Deutsche Hoffnung Annika Morgan muss sich gedulden
Für die deutsche Snowboarderin Annika Morgan bedeutet diese Entscheidung eine ungewollte Wartezeit. Die 24-jährige Athletin hatte sich in der vorverlegten Qualifikation am Sonntag als Achtplatzierte souverän für das Finale qualifiziert und gehörte zu den Medaillenkandidatinnen. Ein neuer Termin für den nachgeholten Wettkampf steht bisher noch nicht fest und soll zu einem späteren Zeitpunkt bekannt gegeben werden.
Wetterkapriolen beeinflussen gesamten Wettbewerb
Bereits im Vorfeld hatten die schwierigen Wetterverhältnisse in Livigno den Zeitplan durcheinandergebracht. Sowohl die Qualifikationsläufe der Frauen als auch der Männer waren ursprünglich für Montag angesetzt, mussten aber aufgrund der Wettervorhersage vorsorglich auf Sonntag vorverlegt werden. Die unberechenbaren Bedingungen in den Alpen stellen die Organisatoren vor erhebliche logistische Herausforderungen und erfordern flexible Anpassungen des Wettkampfplans.

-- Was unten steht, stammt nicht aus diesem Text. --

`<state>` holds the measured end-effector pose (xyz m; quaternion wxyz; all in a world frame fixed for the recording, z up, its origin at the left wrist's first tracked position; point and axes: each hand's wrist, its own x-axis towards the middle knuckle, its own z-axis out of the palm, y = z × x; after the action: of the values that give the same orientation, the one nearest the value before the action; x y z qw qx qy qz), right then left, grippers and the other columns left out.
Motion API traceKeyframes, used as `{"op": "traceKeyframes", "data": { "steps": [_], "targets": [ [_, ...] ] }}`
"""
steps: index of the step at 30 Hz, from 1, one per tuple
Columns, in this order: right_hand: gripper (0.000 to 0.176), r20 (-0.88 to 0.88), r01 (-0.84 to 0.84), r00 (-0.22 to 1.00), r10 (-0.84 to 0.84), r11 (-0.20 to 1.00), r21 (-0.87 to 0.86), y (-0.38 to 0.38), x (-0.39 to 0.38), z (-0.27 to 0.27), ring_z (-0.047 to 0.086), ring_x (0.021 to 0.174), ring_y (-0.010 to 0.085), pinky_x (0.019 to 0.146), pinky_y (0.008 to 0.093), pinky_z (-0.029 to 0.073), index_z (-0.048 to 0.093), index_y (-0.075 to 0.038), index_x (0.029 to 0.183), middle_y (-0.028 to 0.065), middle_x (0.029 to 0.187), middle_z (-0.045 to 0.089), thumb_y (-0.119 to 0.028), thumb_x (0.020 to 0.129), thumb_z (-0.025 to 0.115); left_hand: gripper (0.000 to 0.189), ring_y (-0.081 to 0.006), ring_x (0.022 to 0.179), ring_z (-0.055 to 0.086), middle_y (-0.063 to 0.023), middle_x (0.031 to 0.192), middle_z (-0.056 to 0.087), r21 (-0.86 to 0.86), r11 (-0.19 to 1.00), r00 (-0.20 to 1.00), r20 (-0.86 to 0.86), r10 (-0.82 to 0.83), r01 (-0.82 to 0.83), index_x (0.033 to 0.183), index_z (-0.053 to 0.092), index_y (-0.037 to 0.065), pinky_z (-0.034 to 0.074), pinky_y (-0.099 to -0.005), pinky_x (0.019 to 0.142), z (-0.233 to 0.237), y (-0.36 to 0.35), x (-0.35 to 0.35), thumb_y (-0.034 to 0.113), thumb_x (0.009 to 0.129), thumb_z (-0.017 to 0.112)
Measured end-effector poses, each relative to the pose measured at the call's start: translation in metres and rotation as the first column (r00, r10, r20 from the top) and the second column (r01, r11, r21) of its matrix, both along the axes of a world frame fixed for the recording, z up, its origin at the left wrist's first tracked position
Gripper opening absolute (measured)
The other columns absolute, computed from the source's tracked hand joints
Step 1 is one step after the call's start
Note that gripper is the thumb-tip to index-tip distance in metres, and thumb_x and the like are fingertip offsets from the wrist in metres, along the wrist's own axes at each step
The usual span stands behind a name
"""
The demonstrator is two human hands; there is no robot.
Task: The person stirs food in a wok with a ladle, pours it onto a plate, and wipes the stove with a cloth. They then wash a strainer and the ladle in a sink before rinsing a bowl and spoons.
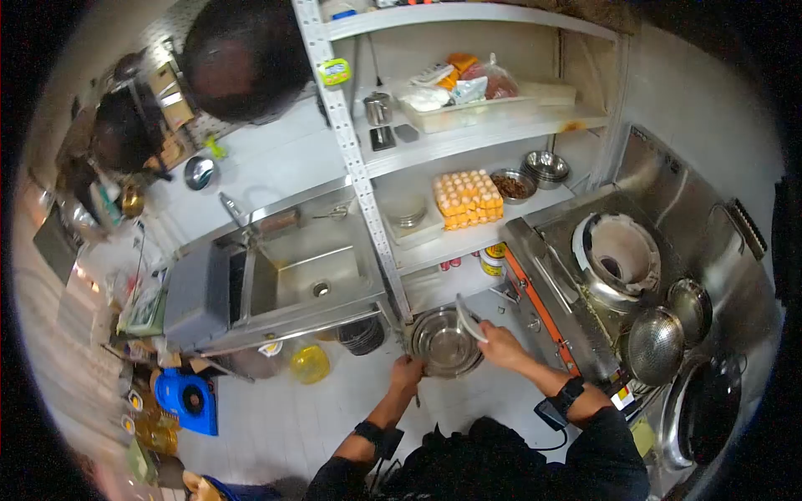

Die Sicherheit der Athletinnen und die fairen Wettkampfbedingungen stehen bei solchen Entscheidungen stets im Vordergrund. Die Verantwortlichen betonten, dass eine Fortsetzung des Wettbewerbs unter den gegebenen Schneeverhältnissen nicht verantwortbar gewesen wäre. Die Snowboard-Community wartet nun gespannt auf die Bekanntgabe des neuen Finaltermins, der hoffentlich unter besseren Bedingungen stattfinden kann.